EXERCISE GOAL ▸
In your answer, print each of the records below exactly.

GIVEN RECORDS ▸

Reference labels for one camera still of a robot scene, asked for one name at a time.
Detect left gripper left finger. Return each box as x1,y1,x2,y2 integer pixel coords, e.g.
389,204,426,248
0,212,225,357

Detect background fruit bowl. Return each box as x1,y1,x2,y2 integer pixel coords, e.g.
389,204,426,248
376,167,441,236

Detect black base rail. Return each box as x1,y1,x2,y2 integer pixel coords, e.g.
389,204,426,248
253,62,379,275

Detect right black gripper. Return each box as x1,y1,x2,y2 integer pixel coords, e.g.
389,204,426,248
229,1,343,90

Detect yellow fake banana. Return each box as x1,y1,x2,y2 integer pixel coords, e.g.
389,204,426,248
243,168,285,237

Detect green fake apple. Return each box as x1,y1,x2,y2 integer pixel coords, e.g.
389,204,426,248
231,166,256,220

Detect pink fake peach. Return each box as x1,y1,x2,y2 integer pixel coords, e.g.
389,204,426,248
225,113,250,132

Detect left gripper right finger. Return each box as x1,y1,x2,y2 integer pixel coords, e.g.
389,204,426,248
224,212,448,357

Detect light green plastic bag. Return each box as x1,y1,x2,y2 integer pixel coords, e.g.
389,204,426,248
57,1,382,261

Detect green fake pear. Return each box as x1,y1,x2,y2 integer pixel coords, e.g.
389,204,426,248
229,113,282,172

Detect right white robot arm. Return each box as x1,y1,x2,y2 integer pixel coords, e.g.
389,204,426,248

RESPONSE TO THE TASK ▸
Reference labels for one camera still of a robot scene, asked for one name at a time.
Detect left gripper left finger. Return each box as x1,y1,x2,y2 integer pixel coords, e.g.
389,204,426,248
0,212,225,357

Detect background fruit bowl. Return each box as x1,y1,x2,y2 integer pixel coords, e.g.
389,204,426,248
376,167,441,236

Detect black base rail. Return each box as x1,y1,x2,y2 integer pixel coords, e.g.
389,204,426,248
253,62,379,275

Detect right black gripper. Return each box as x1,y1,x2,y2 integer pixel coords, e.g.
389,204,426,248
229,1,343,90

Detect yellow fake banana. Return each box as x1,y1,x2,y2 integer pixel coords, e.g.
389,204,426,248
243,168,285,237

Detect green fake apple. Return each box as x1,y1,x2,y2 integer pixel coords, e.g.
389,204,426,248
231,166,256,220

Detect pink fake peach. Return each box as x1,y1,x2,y2 integer pixel coords, e.g.
389,204,426,248
225,113,250,132

Detect left gripper right finger. Return each box as x1,y1,x2,y2 integer pixel coords, e.g.
389,204,426,248
224,212,448,357

Detect light green plastic bag. Return each box as x1,y1,x2,y2 integer pixel coords, e.g.
389,204,426,248
57,1,382,261

Detect green fake pear. Return each box as x1,y1,x2,y2 integer pixel coords, e.g.
389,204,426,248
229,113,282,172

Detect right white robot arm. Return each box as x1,y1,x2,y2 integer pixel coords, e.g.
389,204,426,248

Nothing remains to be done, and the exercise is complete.